Omar, sua esposa e seus seis filhos, dois dos quais estão desnutridos, vêm da cidade somali de Sakow, que está sob o controle de Al Shabab. Essa milícia islamista, que se declarou como um ramo da Al Qaeda no leste da África, quer impor um regime radical naSomália.
“Em maio, pediram-me para pegar em armas e me unir a eles, mas eu me opus. Me deram uma surra”, conta Omar. “Al Shabab não nos deixa levar as crianças à escola ou ao médico, não sei por quê. Em Sakow, não se pode viver”.
Na sexta-feira, Al Shabab declarou que é “100% falso” o fato de haver fome nas áreas sob o seu controle e voltou a proibir a entrada das agências internacionais, apesar de ter levantado essa mesma proibição no último dia 6 de julho, tendo sido imposta há dois anos.
No entanto, as imagens da ala do hospital destinada a casos de desnutrição aguda, que não eram vistas há quase 20 anos, contam uma história diferente. Crianças esqueléticas e nuas jazem nas camas junto a suas mães, vestidas em trajes tradicionais somalis, de cores brilhantes e decorados com flores.
Ahad Ali, de 25 anos, é um delas. Está com seu filho Nasabo Ibrahim, de dois anos. “Eu fui embora por causa da fome, não tínhamos nada para comer.
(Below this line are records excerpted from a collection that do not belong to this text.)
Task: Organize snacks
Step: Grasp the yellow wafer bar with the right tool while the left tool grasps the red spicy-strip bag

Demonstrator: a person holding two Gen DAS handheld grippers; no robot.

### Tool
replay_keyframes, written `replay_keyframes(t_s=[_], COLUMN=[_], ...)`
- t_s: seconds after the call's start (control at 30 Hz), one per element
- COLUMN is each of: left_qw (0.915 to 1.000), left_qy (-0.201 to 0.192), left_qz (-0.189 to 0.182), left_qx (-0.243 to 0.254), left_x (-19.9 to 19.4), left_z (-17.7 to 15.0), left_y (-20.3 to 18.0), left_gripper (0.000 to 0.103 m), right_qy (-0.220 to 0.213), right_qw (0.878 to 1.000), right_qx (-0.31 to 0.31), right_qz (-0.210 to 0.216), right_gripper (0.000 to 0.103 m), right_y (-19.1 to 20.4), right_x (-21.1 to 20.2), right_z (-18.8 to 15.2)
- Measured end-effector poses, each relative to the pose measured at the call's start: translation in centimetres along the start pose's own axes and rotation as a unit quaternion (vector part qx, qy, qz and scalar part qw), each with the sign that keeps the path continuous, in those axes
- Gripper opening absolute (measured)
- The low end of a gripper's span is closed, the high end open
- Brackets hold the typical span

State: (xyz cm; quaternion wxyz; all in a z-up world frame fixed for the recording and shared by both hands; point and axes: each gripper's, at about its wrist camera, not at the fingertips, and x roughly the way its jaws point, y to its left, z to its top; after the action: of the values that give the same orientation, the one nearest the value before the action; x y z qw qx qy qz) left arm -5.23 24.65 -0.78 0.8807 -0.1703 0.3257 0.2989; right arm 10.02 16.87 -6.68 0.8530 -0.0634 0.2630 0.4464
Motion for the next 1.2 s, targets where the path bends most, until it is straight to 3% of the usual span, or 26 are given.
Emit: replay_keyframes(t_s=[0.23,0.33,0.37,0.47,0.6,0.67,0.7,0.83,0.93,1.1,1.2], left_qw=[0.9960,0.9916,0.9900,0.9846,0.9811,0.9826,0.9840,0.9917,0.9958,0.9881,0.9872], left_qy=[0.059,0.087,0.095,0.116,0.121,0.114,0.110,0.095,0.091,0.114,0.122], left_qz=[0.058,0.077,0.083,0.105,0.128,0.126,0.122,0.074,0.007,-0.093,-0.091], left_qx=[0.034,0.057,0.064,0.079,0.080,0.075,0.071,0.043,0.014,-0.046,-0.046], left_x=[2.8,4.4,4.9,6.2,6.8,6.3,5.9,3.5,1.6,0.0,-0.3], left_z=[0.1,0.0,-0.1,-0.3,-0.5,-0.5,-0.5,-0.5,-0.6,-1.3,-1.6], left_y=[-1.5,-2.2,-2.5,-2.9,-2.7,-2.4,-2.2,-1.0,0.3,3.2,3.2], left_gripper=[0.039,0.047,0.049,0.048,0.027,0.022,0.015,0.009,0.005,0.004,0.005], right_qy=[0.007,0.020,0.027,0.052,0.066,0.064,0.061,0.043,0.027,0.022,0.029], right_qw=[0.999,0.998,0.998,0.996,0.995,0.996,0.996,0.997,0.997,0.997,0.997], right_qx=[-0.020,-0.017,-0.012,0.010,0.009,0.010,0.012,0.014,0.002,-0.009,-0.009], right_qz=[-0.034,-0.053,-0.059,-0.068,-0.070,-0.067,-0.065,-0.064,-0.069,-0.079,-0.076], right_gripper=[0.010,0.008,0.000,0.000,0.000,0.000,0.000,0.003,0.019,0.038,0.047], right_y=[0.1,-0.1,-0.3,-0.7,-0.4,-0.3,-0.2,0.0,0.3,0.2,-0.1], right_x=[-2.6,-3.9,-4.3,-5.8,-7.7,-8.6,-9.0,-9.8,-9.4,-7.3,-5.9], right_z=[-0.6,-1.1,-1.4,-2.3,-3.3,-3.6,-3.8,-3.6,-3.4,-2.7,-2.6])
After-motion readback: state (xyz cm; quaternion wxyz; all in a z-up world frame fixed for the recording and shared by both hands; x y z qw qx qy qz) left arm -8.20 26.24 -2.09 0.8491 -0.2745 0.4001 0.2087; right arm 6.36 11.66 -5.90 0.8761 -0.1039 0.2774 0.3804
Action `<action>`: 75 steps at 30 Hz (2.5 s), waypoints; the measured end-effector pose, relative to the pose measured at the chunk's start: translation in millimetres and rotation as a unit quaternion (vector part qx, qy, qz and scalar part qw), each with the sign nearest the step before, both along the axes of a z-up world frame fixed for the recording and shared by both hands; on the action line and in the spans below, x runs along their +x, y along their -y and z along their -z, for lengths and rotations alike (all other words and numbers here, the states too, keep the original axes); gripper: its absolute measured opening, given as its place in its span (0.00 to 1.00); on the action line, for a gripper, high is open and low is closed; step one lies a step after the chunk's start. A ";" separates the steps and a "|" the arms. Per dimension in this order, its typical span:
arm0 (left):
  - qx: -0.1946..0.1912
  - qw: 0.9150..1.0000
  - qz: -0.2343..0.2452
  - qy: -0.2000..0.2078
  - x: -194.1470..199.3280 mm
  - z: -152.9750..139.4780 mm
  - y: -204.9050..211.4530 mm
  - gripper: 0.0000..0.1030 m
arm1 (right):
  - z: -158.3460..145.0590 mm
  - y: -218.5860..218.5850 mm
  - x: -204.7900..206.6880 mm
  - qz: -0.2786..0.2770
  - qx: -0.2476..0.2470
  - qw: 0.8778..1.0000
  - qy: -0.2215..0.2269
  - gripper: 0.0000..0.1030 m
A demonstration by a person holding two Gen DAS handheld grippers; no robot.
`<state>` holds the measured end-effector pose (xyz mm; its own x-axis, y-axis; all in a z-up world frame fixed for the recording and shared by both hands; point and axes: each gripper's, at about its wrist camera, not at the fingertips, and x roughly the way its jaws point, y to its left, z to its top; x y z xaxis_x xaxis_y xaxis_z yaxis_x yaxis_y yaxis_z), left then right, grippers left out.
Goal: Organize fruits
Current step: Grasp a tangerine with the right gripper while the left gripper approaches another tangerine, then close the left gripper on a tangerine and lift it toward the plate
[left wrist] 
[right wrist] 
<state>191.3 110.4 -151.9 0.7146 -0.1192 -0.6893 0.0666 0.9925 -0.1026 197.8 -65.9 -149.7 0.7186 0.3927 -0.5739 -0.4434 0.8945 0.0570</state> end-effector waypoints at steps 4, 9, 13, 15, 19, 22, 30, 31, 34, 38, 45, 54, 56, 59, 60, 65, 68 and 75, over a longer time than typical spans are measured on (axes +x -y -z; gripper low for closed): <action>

Além disso, Al Shabab tornava a nossa vida impossível, nos espancavam se não aceitávamos nos vestir como eles diziam,” diz Ali sem desviar o olhar do minúsculo corpo do seu filho.
Quando chegou a Dadaab, não lhe deram nem comida nem uma tenda, e por isso ela se instalou nos arredores do campo. “Eu fiz uma cabana com papelões e panos”. Isso há 20 dias. Para muitos, como Ali, o caminho para a ajuda ainda não acabou.